Minister for Religious Affairs Noorul Haq Qadri clarified on Sunday that the Saudi Arabia government had not taken a decision regarding the number of pilgrims being allowed to perform Haj this year and the Covid SOPs to be followed.
In a video statement, the minister said that he had spoken to the Saudi Haj and Umrah minister. "The Saudi health ministry has made recommendations, but a decision has not yet been taken," he said.
"It is my responsibility to explain this to the people. Whenever a decision is taken, Saudi officials will take us into confidence. So far, a decision has not been taken regarding the number of pilgrims and Covid SOPs," he said.
Earlier today, the minister had said that the Saudi Arabia government has allowed 60,000 pilgrims to perform Haj this year under strict Covid-19 SOPs.
In a statement, he had said that 15,000 of the pilgrims will be local while the remaining 45,000 will be allowed from different parts of the world. The minister hoped that Pakistan would also get a quota in the 45,000 international pilgrims.
"In addition to making the announcement, the Saudi government has also issued a nine-page [document] regarding precautionary measures and conditions," he had said.
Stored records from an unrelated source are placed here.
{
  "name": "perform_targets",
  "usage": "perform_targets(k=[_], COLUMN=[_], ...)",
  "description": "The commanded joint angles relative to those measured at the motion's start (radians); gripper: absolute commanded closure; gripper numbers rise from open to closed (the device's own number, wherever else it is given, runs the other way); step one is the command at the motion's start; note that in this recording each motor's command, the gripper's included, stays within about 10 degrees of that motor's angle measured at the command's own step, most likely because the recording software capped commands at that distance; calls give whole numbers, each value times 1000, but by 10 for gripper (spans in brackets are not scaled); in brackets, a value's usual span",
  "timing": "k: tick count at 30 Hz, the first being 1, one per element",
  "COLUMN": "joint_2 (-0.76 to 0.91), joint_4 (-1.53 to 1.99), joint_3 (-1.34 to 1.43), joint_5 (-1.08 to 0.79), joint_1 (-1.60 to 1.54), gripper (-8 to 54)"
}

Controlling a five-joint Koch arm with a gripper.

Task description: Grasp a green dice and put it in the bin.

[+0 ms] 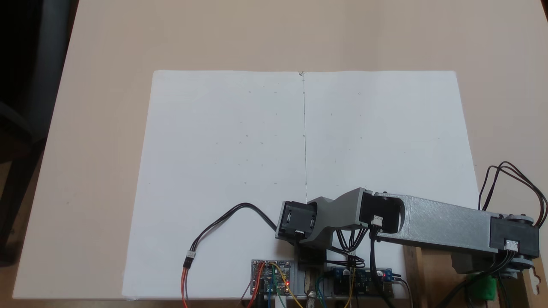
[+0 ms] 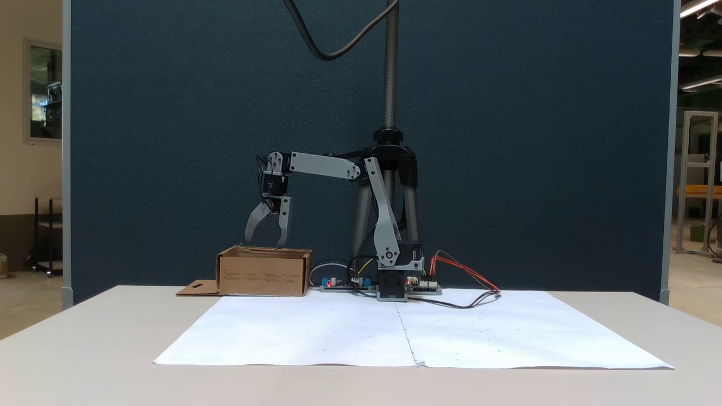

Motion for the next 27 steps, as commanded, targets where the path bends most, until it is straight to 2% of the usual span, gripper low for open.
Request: perform_targets(k=[1, 5, 11, 17, 27], joint_2=[29, 107, 264, 357, 359], joint_4=[0, -12, -20, -20, -63], joint_3=[-21, -32, -60, -61, -61], joint_5=[-9, 77, 178, 212, 247], joint_1=[14, -25, -224, -600, -1259], gripper=[50, 22, 18, 10, 11])
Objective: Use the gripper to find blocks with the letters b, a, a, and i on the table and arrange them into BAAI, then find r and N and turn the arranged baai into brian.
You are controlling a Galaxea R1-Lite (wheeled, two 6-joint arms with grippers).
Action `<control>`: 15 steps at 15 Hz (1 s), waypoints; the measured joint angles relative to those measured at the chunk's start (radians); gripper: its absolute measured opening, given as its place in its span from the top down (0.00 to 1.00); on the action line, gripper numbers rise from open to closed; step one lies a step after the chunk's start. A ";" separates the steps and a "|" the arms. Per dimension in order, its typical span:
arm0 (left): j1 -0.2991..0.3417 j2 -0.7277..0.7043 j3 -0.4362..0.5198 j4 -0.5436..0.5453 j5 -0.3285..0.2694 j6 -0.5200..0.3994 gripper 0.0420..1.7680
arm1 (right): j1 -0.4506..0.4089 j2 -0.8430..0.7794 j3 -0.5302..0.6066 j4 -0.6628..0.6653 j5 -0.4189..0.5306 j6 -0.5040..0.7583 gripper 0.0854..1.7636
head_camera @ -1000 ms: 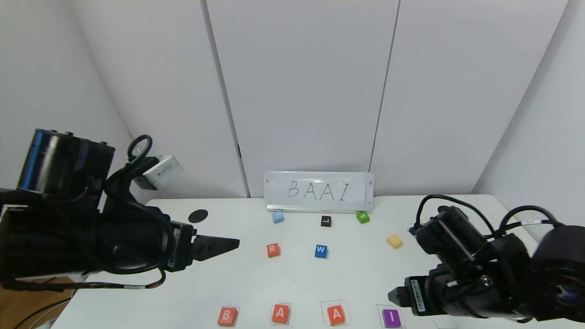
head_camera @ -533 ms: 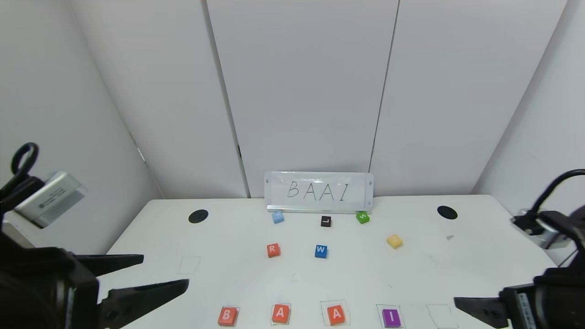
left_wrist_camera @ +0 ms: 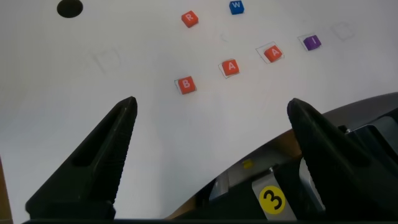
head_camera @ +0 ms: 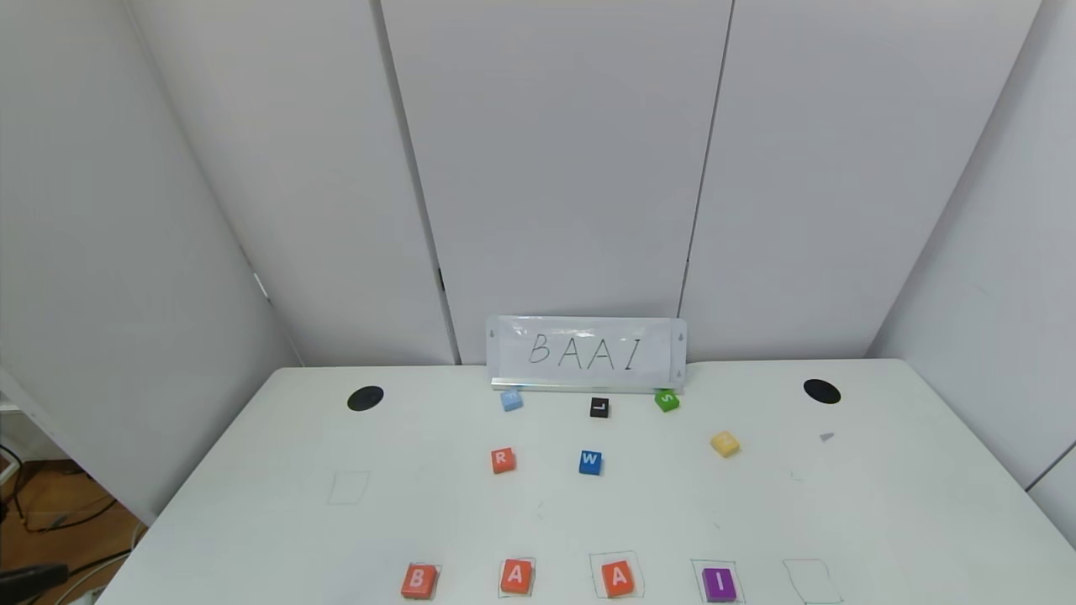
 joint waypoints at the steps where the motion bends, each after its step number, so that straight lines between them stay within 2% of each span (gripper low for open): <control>1: 0.026 -0.044 0.006 0.030 -0.001 0.003 0.03 | -0.030 -0.043 0.008 0.010 0.004 -0.011 0.04; 7: 0.133 -0.306 0.008 0.247 -0.003 0.008 0.03 | -0.145 -0.346 0.033 0.193 0.062 -0.031 0.04; 11: 0.174 -0.447 -0.007 0.387 -0.004 0.008 0.03 | -0.188 -0.528 0.023 0.356 0.067 -0.067 0.04; 15: 0.198 -0.530 -0.016 0.457 -0.005 0.017 0.03 | -0.190 -0.612 -0.013 0.444 0.064 -0.069 0.03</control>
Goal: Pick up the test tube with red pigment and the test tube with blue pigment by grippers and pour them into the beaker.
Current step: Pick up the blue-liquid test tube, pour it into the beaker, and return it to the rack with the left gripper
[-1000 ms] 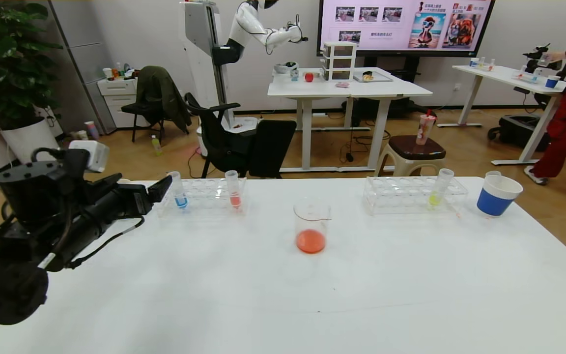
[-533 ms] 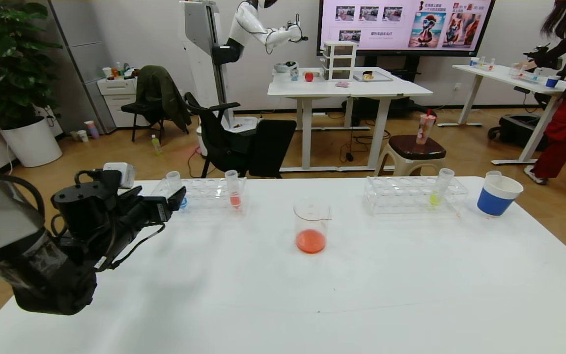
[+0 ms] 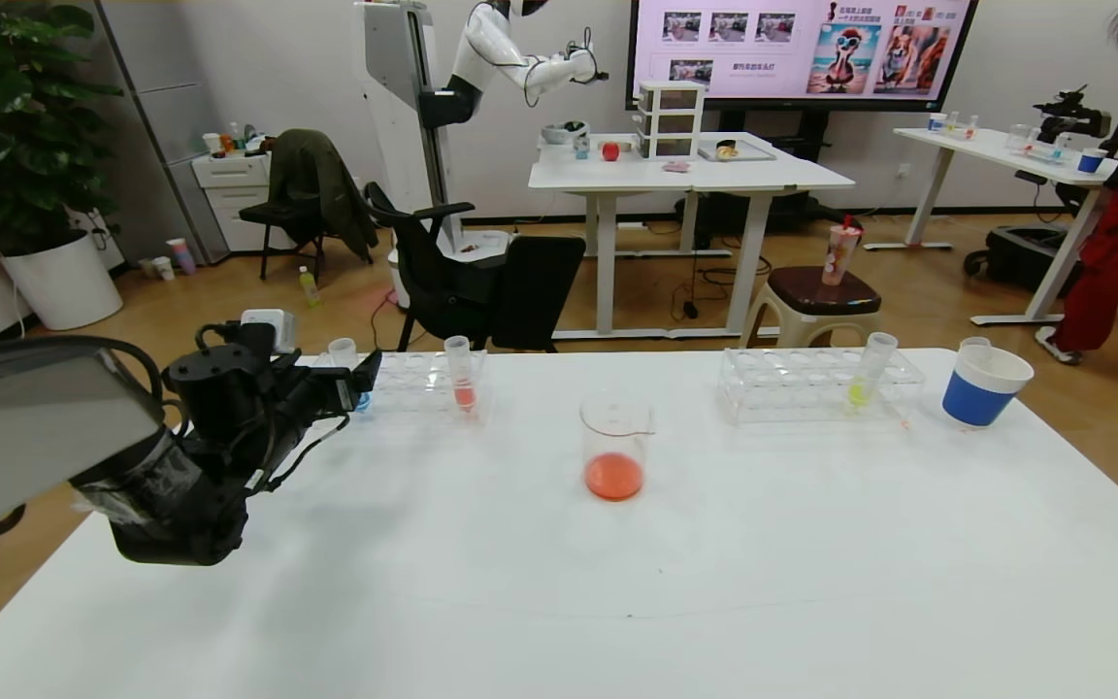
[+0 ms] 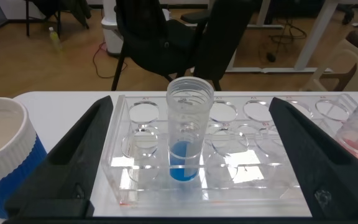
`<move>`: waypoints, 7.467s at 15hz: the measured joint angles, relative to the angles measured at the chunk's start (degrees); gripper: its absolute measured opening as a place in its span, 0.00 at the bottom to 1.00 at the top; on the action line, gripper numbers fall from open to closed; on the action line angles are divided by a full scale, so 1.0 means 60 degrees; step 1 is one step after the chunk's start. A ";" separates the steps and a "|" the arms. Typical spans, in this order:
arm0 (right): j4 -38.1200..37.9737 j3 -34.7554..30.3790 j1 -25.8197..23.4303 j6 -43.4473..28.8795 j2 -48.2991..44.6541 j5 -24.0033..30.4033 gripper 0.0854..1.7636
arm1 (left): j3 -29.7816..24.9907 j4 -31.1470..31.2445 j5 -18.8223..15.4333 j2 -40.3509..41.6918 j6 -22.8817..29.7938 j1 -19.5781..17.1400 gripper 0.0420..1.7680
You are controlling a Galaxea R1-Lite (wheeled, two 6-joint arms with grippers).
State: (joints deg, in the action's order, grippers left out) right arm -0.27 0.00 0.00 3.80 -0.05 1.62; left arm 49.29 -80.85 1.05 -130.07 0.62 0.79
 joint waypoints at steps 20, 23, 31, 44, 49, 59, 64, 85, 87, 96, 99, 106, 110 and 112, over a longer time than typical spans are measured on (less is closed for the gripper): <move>0.0000 0.0000 0.0000 0.0004 0.0000 0.0000 0.98 | 0.1629 0.1518 0.0100 -0.0152 -0.0035 0.0146 0.27; 0.0000 0.0000 0.0000 0.0004 0.0000 0.0000 0.98 | 0.1731 0.2146 0.0087 0.0542 -0.0030 0.0152 0.27; 0.0000 0.0000 0.0000 0.0004 0.0000 0.0004 0.98 | 0.2769 0.3893 0.0008 0.1471 -0.0152 0.0794 0.27; 0.0000 0.0000 0.0000 0.0000 0.0000 0.0000 0.98 | 0.6018 0.4309 -0.3192 0.0386 -0.4968 0.3671 0.27; 0.0004 0.0000 0.0000 0.0004 0.0000 0.0000 0.98 | 0.5939 0.1934 -0.5346 -0.0666 -0.6741 0.3734 0.27; 0.0000 0.0000 0.0000 0.0004 0.0000 -0.0004 0.98 | 0.5943 0.1445 -0.7400 -0.1957 -1.1345 0.3675 0.27; 0.0000 0.0000 0.0000 0.0004 0.0000 0.0000 0.98 | 0.6045 0.1493 -0.7497 -0.2204 -1.2461 0.3629 0.27; 0.0000 0.0000 0.0000 0.0004 0.0000 0.0000 0.98 | 0.5888 0.1587 -0.7611 -0.2292 -1.6053 0.3720 0.27; 0.0004 0.0000 0.0000 0.0004 0.0000 0.0000 0.98 | 0.5819 0.1591 -0.7629 -0.2282 -1.6035 0.3734 0.27; 0.0000 0.0000 0.0000 0.0004 0.0000 0.0000 0.98 | 0.6343 0.1067 -0.4846 -0.1810 -1.0770 0.3814 0.27; 0.0004 0.0000 0.0000 0.0004 0.0000 0.0000 0.98 | 0.6384 0.0870 -0.1373 -0.1506 -0.8028 0.4214 0.27; 0.0004 0.0000 0.0000 0.0004 0.0000 0.0000 0.98 | 0.6270 0.2570 0.3895 -0.0798 -0.2391 0.5041 0.27; 0.0000 0.0000 0.0000 0.0004 0.0000 0.0000 0.98 | 0.6022 0.3438 0.4456 -0.0518 -0.0892 0.5136 0.27; 0.0000 0.0000 0.0000 0.0004 0.0000 0.0000 0.98 | 0.5870 0.3424 0.4464 -0.0437 -0.0866 0.5114 0.27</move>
State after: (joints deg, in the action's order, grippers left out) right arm -0.27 0.00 0.00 3.83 -0.05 1.62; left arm 84.51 -60.31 27.83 -132.69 -4.57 31.48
He had said that pilgrims between 18 to 60 years of age will be allowed to perform Haj and will also have to present a fitness certificate. Qadri also urged those wishing to perform Haj to continue their preparations according to the directions issued by the Saudi government.
"A negative PCR test and a Covid vaccination certificate will be mandatory," he had said.
Saudi Arabia, which stakes its reputation on its guardianship of Islam’s holiest sites, barred foreigners from the Haj last year due to the pandemic for the first time in the kingdom's modern history, allowing it only to a limited number of Saudi citizens and residents.
Before the pandemic enforced social distancing globally, some 2.5 million pilgrims used to visit the holiest sites of Islam in Makkah and Madina for the week-long Haj, and the lesser, year-round Umrah pilgrimage, which altogether earned the kingdom about $12 billion a year, according to official data.
As part of economic reform plans pursued by Crown Prince Mohammed bin Salman, the kingdom was hoping to raise the number of Umrah and Haj pilgrims to 15 million and 5 million respectively by 2020, and aimed to double the Umrah number again to 30 million by 2030. It aims to earn 50 billion riyals ($13.32 billion) of revenues from the Haj alone by 2030.